# What you should do
Restate every line of the data word for word, except for the images.

# Provided material
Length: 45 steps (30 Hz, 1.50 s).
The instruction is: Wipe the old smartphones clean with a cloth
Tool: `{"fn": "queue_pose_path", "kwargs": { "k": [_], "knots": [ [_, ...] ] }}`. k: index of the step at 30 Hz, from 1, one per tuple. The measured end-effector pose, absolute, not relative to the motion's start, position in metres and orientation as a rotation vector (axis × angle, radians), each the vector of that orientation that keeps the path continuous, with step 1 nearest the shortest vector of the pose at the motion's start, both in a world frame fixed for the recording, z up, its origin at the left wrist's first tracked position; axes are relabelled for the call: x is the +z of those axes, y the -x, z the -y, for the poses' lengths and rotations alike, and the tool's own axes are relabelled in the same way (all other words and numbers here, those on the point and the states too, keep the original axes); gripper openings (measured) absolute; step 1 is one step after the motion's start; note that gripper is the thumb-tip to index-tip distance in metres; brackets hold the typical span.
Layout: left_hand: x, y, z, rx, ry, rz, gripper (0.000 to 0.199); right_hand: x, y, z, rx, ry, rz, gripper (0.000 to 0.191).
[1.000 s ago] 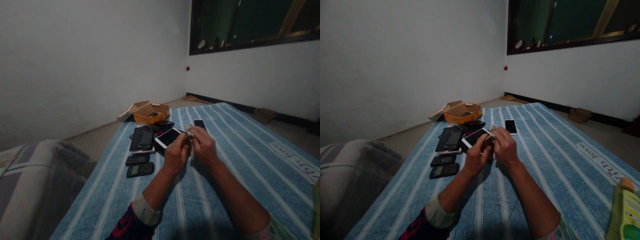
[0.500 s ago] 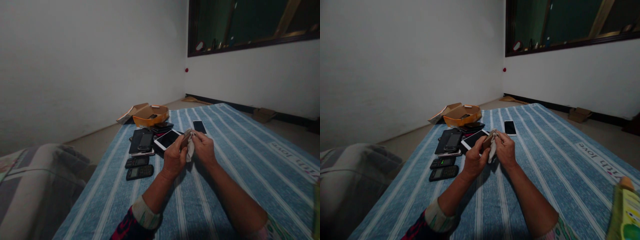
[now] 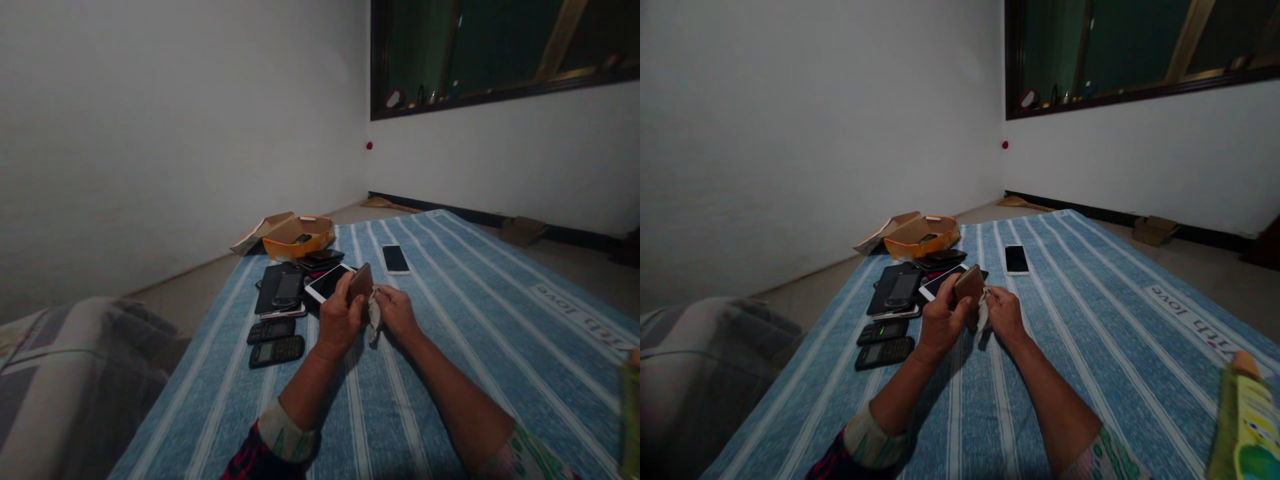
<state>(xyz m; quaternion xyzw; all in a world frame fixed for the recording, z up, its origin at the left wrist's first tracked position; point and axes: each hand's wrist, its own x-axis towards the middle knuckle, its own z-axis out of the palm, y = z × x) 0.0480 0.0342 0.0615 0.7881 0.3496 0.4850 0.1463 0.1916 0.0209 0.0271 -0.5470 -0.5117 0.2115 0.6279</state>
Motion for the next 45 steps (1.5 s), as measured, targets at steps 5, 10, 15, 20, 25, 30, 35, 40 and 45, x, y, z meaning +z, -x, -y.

# Response to the task
Length: 45 steps (30 Hz, 1.50 s).
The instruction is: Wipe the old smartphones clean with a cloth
Tool: `{"fn": "queue_pose_path", "kwargs": { "k": [_], "knots": [ [_, ...] ] }}`. k: index of the step at 30 Hz, from 1, one per tuple. The measured end-effector pose, absolute, not relative to the motion's start, position in metres and orientation as a rotation vector (axis × angle, radians), each the vector of that orientation that keeps the path continuous, with step 1 nearest the shortest vector of the pose at the motion's start, both in a world frame fixed for the recording, z up, its origin at the left wrist's first tracked position; axes are relabelled for the call: x is the +z of those axes, y the -x, z the -y, for the poses' lengths and rotations alike, and the tool's own axes are relabelled in the same way (all other words and numbers here, those on the point and the states too, keep the original axes); gripper openings (measured) absolute; step 1 is one step after the motion's start; note that gripper is the thumb-tip to index-tip distance in metres; brackets hold the typical span.
Layout: left_hand: x, y, z, rx, ry, rz, gripper (0.000 to 0.199); right_hand: x, y, z, rx, ry, rz, gripper (0.000 to 0.191).
[1.000 s ago] 
[0.500 s ago] 
[now] 
<state>(xyz m; quaternion xyzw; all in a world frame fixed for the recording, z up, its origin at the left wrist's first tracked position; point and axes: each hand's wrist, its own x-axis towards the middle knuckle, its own z-axis out of the palm, y = z × x) 0.0480 0.0342 0.0615 0.7881 0.3496 0.4850 0.1463 0.1916 0.0209 0.0271 -0.5470 -0.5117 0.2115 0.6279</state>
Motion for the next 45 steps (1.5 s), as measured, targets at steps 5, 10, 15, 20, 25, 30, 35, 40 and 45, x, y, z meaning +z, -x, -y.

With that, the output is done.